Then as far as ripping your phone out of your hands... Where you should come down is that is not the proper way to treat you. She should ask you politely to put the phone down during dinner.

And, do not engage with her unless she is treating you with respect. Go about your business until that happens. Don't chase an irrational woman. It will cause her to hate you and stop having sex with you.


----------



## SlowlyGoingCrazy (Jun 2, 2011)

lenzi said:


> You need to stop minimizing her feelings when she voices displeasure.
> 
> If you slam the door, say "I'm sorry I slammed it, I understand you don't like it when I do that, I'll be more careful" rather than "it's no big deal" because to her, it is.


I agree with this part too. Understanding that her wants and feelings are just as important as your wants and feelings will go a long way.
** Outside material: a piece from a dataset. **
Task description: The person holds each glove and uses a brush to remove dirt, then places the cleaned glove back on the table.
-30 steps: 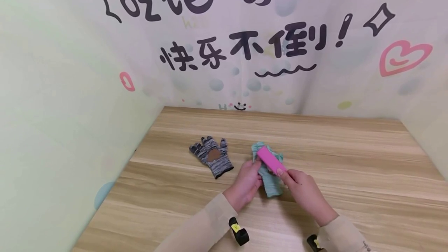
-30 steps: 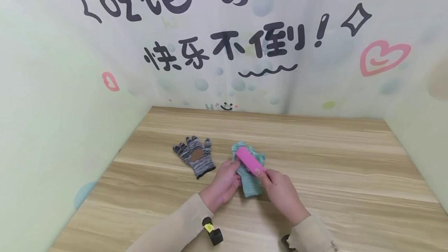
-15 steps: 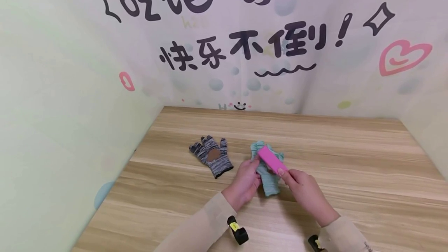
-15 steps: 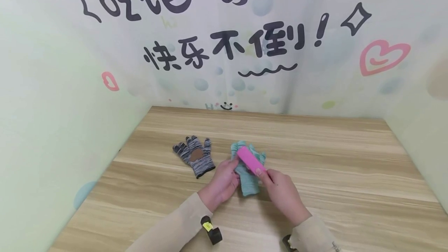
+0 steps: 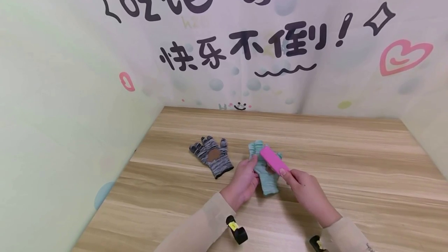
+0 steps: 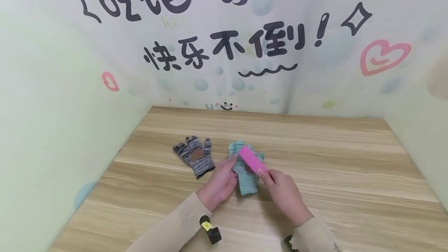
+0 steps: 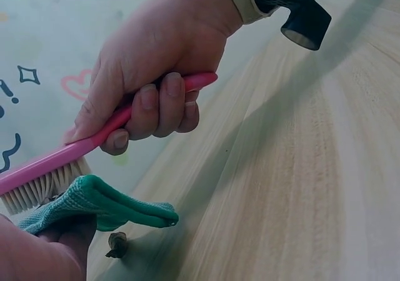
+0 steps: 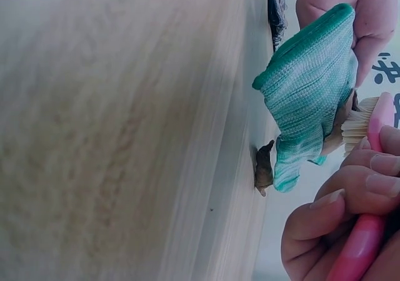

She thought you waiting until after dinner instead of after ordering was no big deal, look how that made you feel. It's the same for her when you don't think what she wants is important. 

Maybe it's the Canadian in me but I don't see the problem in saying sorry if something you've done upsets the other, even if it's unintentional. I say sorry all the time, I teach my kids to say sorry. 
I'd also try to avoid the "sorry, but....." because it's not really an apology.

If she had "won" and got to keep your phone after snatching it and you were upset, she said "sorry but I didn't want you to use the phone at the table" would that make you feel better and you'd just be over it and back to happy that minute?

You ultimately threw the bigger tantrum and got your way, said sorry but you really wanted your phone and figured she should just be over it.


----------



## jld (Dec 1, 2013)

SlowlyGoingCrazy said:


> Maybe it's the Canadian in me but I don't see the problem in saying sorry if something you've done upsets the other, even if it's unintentional. I say sorry all the time, I teach my kids to say sorry.
> I'd also try to avoid the "sorry, but....." because it's not really an apology.


SGC, this is just how I am. Sometimes I apologize to people, not because I feel I have done something wrong, but because I have hurt their feelings, even if I did not intend to. 

But some people run with this and use it to justify whatever they did. They take advantage of my sensitivity to them. They don't show that sensitivity back to me.

I am lucky my dh is not like this. He could really take advantage of me.


----------



## tulsy (Nov 30, 2012)

I'm a bit surprised by some of the responses. I think you are both acting like children, but the wife is being a total b1tch. 

You shouldn't begging on your knees and pleading for her forgiveness when she's created the mess in the first place. That's nutz. Look what it's doing to you. This "child" you married seems to like pushing your buttons to create drama, and you react to it, then beg her to accept your apology? You come off looking pathetic. 

You both need to grow up, but start with yourself. You can't control what she throws in your face, but you can control how you react to it. Don't play her stupid childish games any more...if she rips your phone out of your hand, take it back immediately. Are you a baby? Is she your mom, or is she your wife? It's hard to tell, because she's mothering you and basically treating you like an infant. 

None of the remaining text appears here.